A recent study in the International Journal of Information and Computer Security has introduced an innovative approach to addressing the persistent challenge of zero-day phishing attacks in cybersecurity. Zero-day threats represent a significant challenge for computer security systems. Such threats can be used to exploit previously unidentified vulnerabilities in software, networks, and computer systems before those security systems can be patched or updated to address the new exploit. Although they have only a brief window to circumvent conventional malware detection, antivirus software, and firewalls this can be sufficient to allow a data breach or other malicious process to be undertaken.
Thomas Nagunwa of the Department of Computer Science at the Institute of Finance Management in Dar Es Salaam, Tanzania, has proposed a machine learning (ML) model that is designed to detect these emerging and ever-evolving threats in real time. It could offer a much-needed and pragmatic solution to enhancing computer security in a range of environments.
One of the biggest threats to computer security often exploits social engineering wherein the user’s gullibility or lack of understanding is used to breach the first line of defence. In the case of a “phishing” attack, for instance, an unwary user is persuaded or coerced into unwittingly clicking a malicious link in an email or on a website. Often such phishing attacks will use zero-day tactics, approaches that have not been widely recognised at the point or time of implementation. Commonly, such exploits evade detection because their characteristics and format have not been added to the conventional blacklists used by security systems to otherwise block them.

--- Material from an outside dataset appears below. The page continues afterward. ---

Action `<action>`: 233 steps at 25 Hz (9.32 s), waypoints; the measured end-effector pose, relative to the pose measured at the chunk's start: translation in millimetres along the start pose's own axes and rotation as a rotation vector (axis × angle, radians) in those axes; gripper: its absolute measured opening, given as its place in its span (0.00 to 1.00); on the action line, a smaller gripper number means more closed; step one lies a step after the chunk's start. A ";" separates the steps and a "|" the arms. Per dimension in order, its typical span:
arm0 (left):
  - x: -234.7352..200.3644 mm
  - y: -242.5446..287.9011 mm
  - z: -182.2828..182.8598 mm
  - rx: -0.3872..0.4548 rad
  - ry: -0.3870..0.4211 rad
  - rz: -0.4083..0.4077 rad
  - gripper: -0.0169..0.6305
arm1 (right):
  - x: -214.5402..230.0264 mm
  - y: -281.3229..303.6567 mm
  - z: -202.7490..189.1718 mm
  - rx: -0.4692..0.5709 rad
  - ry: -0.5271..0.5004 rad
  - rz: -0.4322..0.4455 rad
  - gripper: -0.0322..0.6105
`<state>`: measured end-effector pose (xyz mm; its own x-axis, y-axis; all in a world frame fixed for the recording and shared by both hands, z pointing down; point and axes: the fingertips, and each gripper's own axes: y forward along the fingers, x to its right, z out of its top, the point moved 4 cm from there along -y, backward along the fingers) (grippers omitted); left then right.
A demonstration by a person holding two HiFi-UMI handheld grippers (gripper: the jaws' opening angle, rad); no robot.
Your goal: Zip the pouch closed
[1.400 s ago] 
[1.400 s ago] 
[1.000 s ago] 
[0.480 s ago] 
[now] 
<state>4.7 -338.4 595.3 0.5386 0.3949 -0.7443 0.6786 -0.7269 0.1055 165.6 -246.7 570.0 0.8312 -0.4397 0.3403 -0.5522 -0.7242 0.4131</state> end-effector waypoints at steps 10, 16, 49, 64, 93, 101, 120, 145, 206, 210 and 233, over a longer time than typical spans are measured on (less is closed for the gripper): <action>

The newly developed model aims to overcome these limitations by using a diverse set of features extracted from the structural characteristics of phishing websites. Those features are categorized into five groups, including web page structure, URL characteristics, WHOIS records, TLS certificates, and web page reputation. Notably, features derived from third-party services and web page reputation proved particularly influential in predicting phishing attacks, highlighting the significance of external sources and reputation-based indicators in enhancing detection capabilities.
Nagunwa evaluated the performance of his model against both traditional machine learning and deep learning algorithms, with promising results. Accuracy above 99% with minimal false positives and false negatives was achievable. Critically, working in a browser in real-time did not slow the loading of websites to the point at which they would compromise the user browsing experience.
Nagunwa, T. (2024) ‘AI-driven approach for robust real-time detection of zero-day phishing websites’, Int. J. Information and Computer Security, Vol. 23, No. 1, pp.79–118.